Durante séculos, a arte afro-brasileira trilhou um percurso árduo e longo, conquistando assim, sua própria criatividade e autonomia. Em sua trajetória, a arte afro-brasileira, em meio a um mundo escravocrata, teve seus ganhos, assim como perdas e muitas mudanças.
Sempre alimentada pelas raízes africanas, essas mudanças fazem parte, pois a mistura com a sociedade brasileira na época, era parte da construção dessa identidade, a que chamamos hoje de “Arte Afro-brasileira”. Sobre o desenvolvimento e construção da sociedade, da arte e cultura afro, o sociólogo Gilberto Freyre, considerou o negro como um “co-colonizador, apesar da sua condição de escravo”.

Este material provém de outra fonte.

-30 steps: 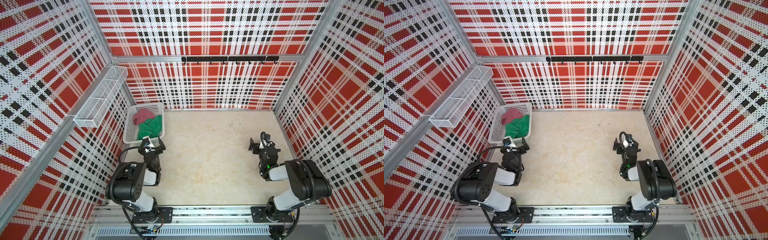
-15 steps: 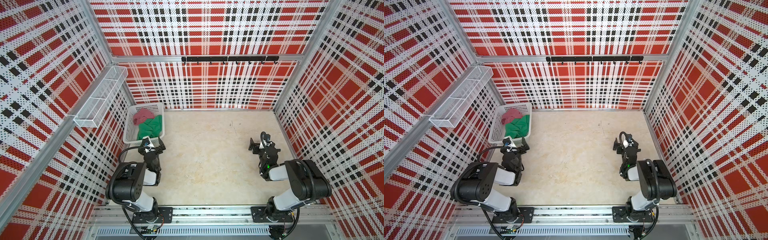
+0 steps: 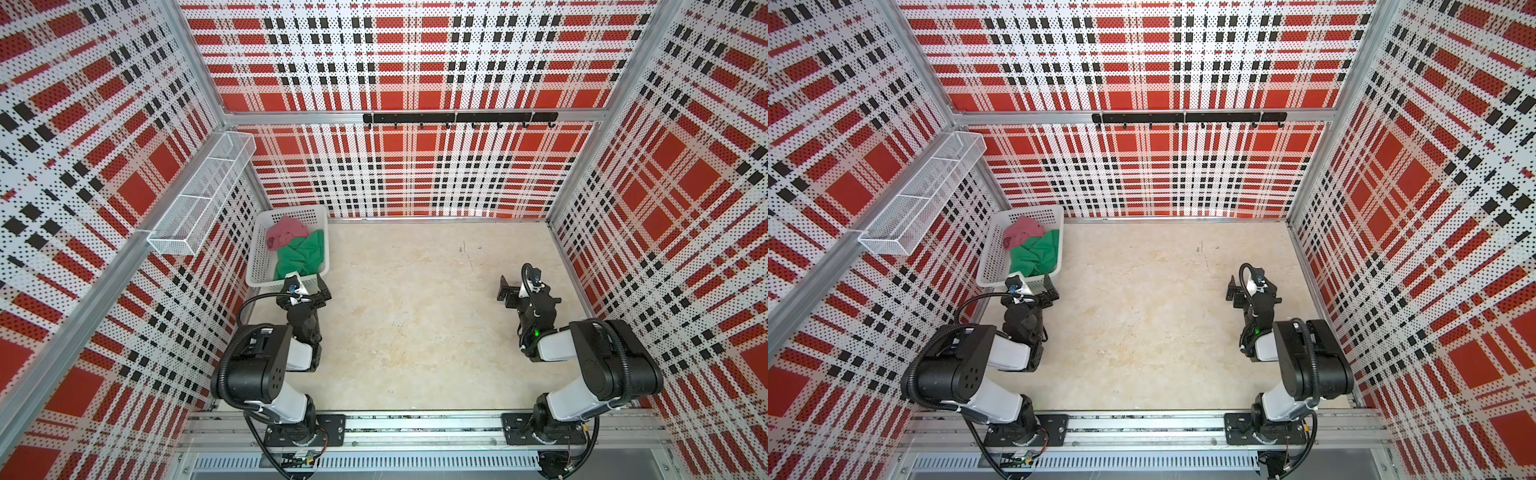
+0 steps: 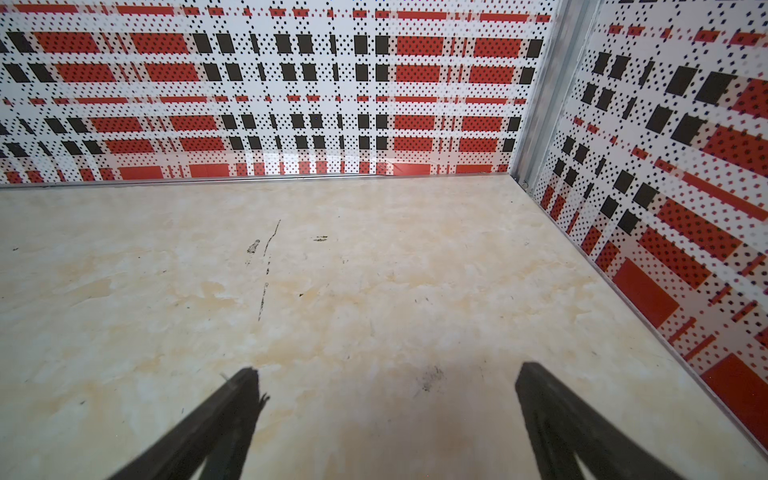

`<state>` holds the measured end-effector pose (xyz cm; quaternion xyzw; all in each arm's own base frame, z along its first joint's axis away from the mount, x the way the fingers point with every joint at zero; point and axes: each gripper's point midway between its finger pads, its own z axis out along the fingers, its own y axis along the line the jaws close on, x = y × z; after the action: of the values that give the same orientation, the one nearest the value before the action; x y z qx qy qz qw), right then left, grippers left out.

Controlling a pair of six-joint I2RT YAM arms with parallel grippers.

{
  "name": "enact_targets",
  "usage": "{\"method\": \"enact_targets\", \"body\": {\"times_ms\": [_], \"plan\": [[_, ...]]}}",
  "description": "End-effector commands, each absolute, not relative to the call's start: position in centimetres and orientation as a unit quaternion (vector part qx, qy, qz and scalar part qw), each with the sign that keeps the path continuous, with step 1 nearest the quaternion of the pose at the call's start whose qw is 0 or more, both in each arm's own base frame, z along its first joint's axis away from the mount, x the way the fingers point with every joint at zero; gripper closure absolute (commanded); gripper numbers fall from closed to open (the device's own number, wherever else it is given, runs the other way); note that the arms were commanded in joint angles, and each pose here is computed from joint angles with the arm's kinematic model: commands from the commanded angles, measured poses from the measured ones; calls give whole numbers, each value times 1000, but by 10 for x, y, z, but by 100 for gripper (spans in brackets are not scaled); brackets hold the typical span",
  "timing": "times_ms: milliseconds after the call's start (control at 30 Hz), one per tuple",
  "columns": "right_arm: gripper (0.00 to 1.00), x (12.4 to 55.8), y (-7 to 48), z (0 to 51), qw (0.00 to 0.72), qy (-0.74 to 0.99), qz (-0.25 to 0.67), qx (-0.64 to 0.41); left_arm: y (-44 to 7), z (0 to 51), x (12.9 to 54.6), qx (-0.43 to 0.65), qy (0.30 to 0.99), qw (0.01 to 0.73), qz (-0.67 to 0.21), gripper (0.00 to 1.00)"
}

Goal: Fold and stack the tank tops

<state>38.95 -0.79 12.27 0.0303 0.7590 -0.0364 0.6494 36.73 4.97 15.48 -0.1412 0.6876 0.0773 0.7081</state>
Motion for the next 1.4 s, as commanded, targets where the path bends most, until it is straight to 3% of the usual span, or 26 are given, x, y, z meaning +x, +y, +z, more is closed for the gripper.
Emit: {"method": "enact_targets", "body": {"times_ms": [0,167,300,500,667,900,1067,1167,1300,1367], "plan": [[0,395,-13,137,656,753,-39,41,54,167,361,-152,667,724,83,0],[0,411,-8,180,617,785,-30,48,72,226,352,-221,652,719,97,1],[0,404,2,200,583,808,-30,82,72,256,381,-246,683,685,58,1],[0,385,27,192,506,857,22,97,84,240,451,-244,764,598,14,6],[0,367,52,169,470,877,59,75,113,225,500,-280,773,569,-14,10],[0,350,59,147,446,890,64,71,139,160,522,-319,816,483,22,9],[0,350,60,149,441,893,64,63,134,123,518,-330,828,452,14,24],[0,350,60,151,444,891,63,62,133,119,515,-331,828,452,14,41],[0,350,61,149,443,892,68,66,131,133,513,-326,823,466,14,85],[0,350,62,148,441,892,72,68,127,153,513,-317,816,482,17,100]]}}
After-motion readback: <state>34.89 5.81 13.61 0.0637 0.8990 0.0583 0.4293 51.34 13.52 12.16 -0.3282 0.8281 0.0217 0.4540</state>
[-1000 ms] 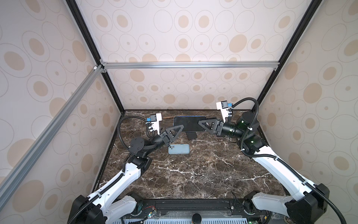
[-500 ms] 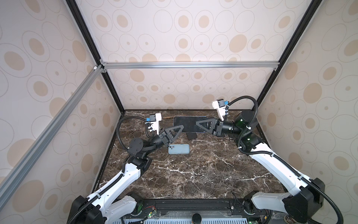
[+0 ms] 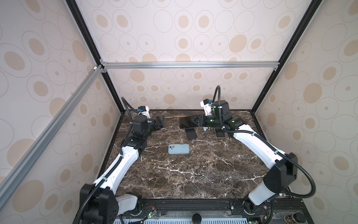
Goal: Put the phone into the phone case
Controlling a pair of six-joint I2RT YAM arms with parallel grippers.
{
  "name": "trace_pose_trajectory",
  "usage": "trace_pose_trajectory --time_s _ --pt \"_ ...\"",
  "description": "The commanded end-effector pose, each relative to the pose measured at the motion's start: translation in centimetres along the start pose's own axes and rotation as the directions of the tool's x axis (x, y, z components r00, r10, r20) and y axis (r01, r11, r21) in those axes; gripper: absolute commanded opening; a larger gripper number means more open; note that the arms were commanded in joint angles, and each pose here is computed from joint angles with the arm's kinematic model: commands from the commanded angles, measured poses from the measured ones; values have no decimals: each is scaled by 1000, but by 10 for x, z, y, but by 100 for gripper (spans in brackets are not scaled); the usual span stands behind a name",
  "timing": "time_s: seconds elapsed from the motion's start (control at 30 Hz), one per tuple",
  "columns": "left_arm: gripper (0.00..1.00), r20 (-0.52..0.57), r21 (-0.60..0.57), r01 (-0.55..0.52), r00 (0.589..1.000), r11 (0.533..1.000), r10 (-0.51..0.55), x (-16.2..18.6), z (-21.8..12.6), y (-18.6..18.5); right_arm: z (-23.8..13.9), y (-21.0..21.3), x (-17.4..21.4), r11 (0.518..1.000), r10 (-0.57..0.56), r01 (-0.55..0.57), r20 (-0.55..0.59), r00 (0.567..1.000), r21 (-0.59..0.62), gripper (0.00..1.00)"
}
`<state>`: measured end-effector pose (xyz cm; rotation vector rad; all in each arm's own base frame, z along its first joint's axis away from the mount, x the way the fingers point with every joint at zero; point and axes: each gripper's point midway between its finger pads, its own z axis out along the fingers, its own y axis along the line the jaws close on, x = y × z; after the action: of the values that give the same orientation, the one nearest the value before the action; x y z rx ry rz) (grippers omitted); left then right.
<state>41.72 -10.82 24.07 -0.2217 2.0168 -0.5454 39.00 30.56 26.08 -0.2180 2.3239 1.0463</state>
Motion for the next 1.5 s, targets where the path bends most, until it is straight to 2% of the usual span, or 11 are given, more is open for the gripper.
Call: trace_pose_trajectory --time_s 0.0,0.13,0.23,0.47,0.53,0.67,0.83,1.07,1.23,1.47 --pt "77 -225 -20 -34 974 999 28 65 24 23 30 -12 30 997 76 -73 -97 992 34 0" --pt "75 -360 -9 5 933 1000 -8 109 47 34 68 -25 50 992 123 -119 -158 980 33 0" --pt "74 -433 6 41 901 999 -34 135 51 38 87 -35 64 986 167 -161 -209 964 44 0" --pt "72 -509 1 131 853 991 -112 178 47 47 111 -48 92 965 260 -261 -291 921 34 0" --pt "71 -538 34 171 834 985 -126 188 48 41 115 -54 98 960 276 -276 -292 916 41 0" --pt "68 -562 35 195 815 980 -142 198 52 43 123 -61 107 954 294 -296 -313 903 44 0" --pt "58 -588 70 257 791 964 -168 207 57 36 126 -68 119 947 315 -319 -342 885 47 0" --pt "54 -609 60 285 770 957 -191 216 53 37 117 -69 125 946 318 -319 -351 881 56 0" --pt "54 -613 39 287 764 957 -204 222 48 41 113 -74 133 939 340 -332 -351 872 84 0" --pt "54 -609 -6 219 773 976 -177 222 47 51 101 -72 137 942 334 -325 -361 871 88 0"
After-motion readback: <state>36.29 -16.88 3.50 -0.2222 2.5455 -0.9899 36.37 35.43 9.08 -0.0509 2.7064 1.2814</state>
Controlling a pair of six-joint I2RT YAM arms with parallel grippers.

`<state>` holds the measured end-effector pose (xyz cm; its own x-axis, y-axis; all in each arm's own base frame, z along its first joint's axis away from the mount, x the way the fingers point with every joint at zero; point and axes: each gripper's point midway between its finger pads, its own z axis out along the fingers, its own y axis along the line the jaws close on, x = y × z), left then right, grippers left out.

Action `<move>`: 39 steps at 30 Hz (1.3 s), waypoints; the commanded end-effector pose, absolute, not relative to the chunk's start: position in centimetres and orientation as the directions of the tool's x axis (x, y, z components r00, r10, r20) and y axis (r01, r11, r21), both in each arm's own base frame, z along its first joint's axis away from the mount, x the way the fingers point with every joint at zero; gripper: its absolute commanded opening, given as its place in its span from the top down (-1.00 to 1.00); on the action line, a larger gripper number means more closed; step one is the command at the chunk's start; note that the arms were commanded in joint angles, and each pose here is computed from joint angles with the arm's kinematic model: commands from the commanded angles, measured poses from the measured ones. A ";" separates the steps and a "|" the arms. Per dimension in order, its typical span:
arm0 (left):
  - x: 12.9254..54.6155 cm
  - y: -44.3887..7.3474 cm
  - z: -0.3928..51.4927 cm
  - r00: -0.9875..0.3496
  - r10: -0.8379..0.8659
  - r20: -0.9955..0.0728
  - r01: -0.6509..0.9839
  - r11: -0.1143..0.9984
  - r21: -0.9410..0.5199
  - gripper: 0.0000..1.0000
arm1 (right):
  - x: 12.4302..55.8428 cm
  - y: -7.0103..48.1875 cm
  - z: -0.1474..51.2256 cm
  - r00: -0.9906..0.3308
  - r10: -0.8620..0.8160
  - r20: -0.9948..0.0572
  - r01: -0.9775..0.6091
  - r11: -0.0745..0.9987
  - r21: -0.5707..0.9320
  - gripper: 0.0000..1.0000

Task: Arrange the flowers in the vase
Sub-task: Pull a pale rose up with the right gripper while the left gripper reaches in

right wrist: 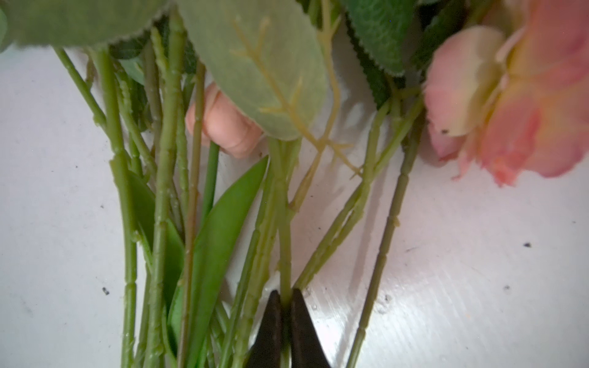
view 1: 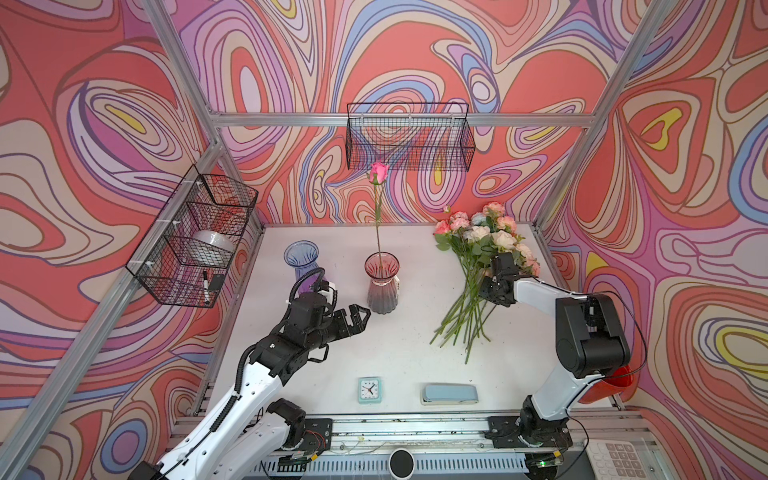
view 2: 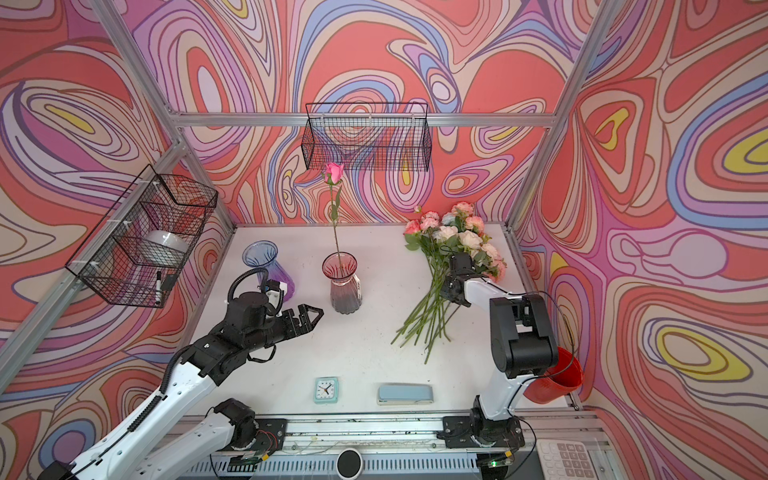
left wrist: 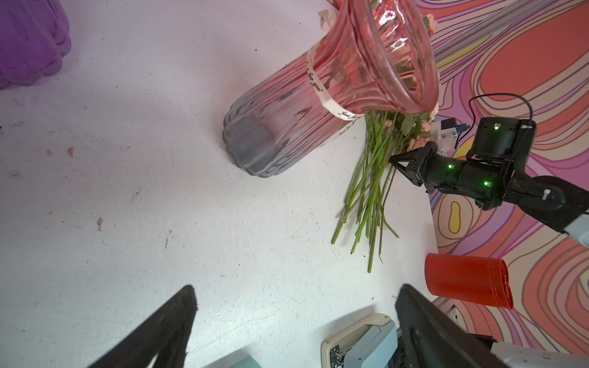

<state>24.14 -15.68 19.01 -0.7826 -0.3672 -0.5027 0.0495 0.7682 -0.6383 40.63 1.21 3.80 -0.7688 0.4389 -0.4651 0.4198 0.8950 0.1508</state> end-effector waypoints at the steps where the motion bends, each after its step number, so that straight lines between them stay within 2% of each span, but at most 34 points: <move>1: 24.3 -16.0 19.7 -0.778 -0.372 -0.506 0.061 0.757 -0.651 -1.00 | 41.2 0.8 4.8 -0.756 0.422 -0.501 0.415 0.900 0.132 0.94; 7: 24.3 -16.2 20.5 -0.772 -0.373 -0.514 0.078 0.748 -0.659 -1.00 | 40.3 0.7 9.2 -0.714 0.422 -0.558 0.403 0.900 0.164 1.00; 13: 24.4 -16.3 22.0 -0.761 -0.366 -0.535 0.106 0.744 -0.660 -1.00 | 38.7 1.7 15.2 -0.635 0.427 -0.644 0.326 0.904 0.278 1.00; 19: 24.5 -16.6 25.4 -0.715 -0.359 -0.600 0.192 0.724 -0.663 -1.00 | 37.8 3.5 23.2 -0.500 0.399 -0.769 0.139 0.913 0.383 1.00; 25: 23.4 -18.7 31.2 -0.663 -0.344 -0.665 0.393 0.596 -0.700 -1.00 | 35.8 10.7 30.6 -0.451 0.301 -0.841 -0.216 0.877 0.430 1.00; 29: 21.6 -20.7 35.9 -0.626 -0.318 -0.712 0.572 0.434 -0.696 -0.98 | 32.3 18.1 34.6 -0.411 0.190 -0.892 -0.490 0.779 0.392 1.00; 33: 20.2 -21.7 38.9 -0.594 -0.297 -0.748 0.670 0.332 -0.664 -0.85 | 28.8 23.5 37.2 -0.397 0.149 -0.906 -0.670 0.627 0.397 1.00; 36: 19.7 -21.8 40.3 -0.566 -0.294 -0.770 0.709 0.302 -0.637 -0.63 | 26.7 26.9 38.5 -0.401 0.143 -0.905 -0.746 0.522 0.413 1.00; 38: 19.5 -22.1 41.0 -0.556 -0.292 -0.778 0.731 0.275 -0.625 -0.37 | 25.3 28.9 39.6 -0.387 0.152 -0.909 -0.787 0.460 0.412 1.00; 39: 19.3 -22.2 41.2 -0.555 -0.287 -0.781 0.740 0.258 -0.621 -0.31 | 24.8 29.6 40.1 -0.379 0.164 -0.911 -0.800 0.436 0.412 1.00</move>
<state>20.67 -21.52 38.38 -0.6052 -0.3009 -0.7370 0.6478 0.3520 -0.6757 26.38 27.52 37.37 -0.4221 0.1268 -0.8976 -0.7324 0.5358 0.4201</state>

Iniciando a cultura afro-brasileira com a chegada dos escravos ao país, primeiramente as artes produzidas localmente eram na verdade releituras e recriações das obras vinda da cultura africana, porém ao passar do tempo, ficou cada vez mais eminente que a principal herança deixada pela cultura africana foram os sentimentos e os valores emocionais deixados para as comunidades descendentes que já possuíam um caráter cultural já constituído.
Muito das artes e os elementos artísticos produzidos esculturalmente e artesanalmente pelos afrodescendentes no período colonial e imperial, foi uma união com as culturas portuguesas e indígenas presentes no convívio dos escravos.
Além do destaque artístico afro-brasileiro nas esculturas e pinturas durante o período barroco, a arte musical foi notoriamente a mais difundida e até hoje repassada e ensinada para as novas gerações. Através dos atabaques, agogôs, tambores e berimbaus, a música afro-brasileira é ainda disseminada através das religiões, dos ensinos culturais e também pela capoeira.
Artistas afro-brasileiros como, Djanira da Motta e Silva, José de Dome, Antonio Bandeira, Otávio Araújo, Maria Auxiliadora, Emanoel Araújo, Ruth de Souza, Conceição Evaristo e Maria Firmino dos Reis, são alguns dos artistas que fizeram parte e deixaram uma herança riquíssima, de arte e cultura, capaz de transformar o meio em que vivemos.
Hoje, a arte afro-brasileira é parte de nós e amamos tê-la na fotografia, na música, nas artes plásticas, no teatro e também no circo.
Que a nossa visão sobre a arte e cultura afro, possa ser de fato, uma porta para ver além do que conhecemos. A arte transforma.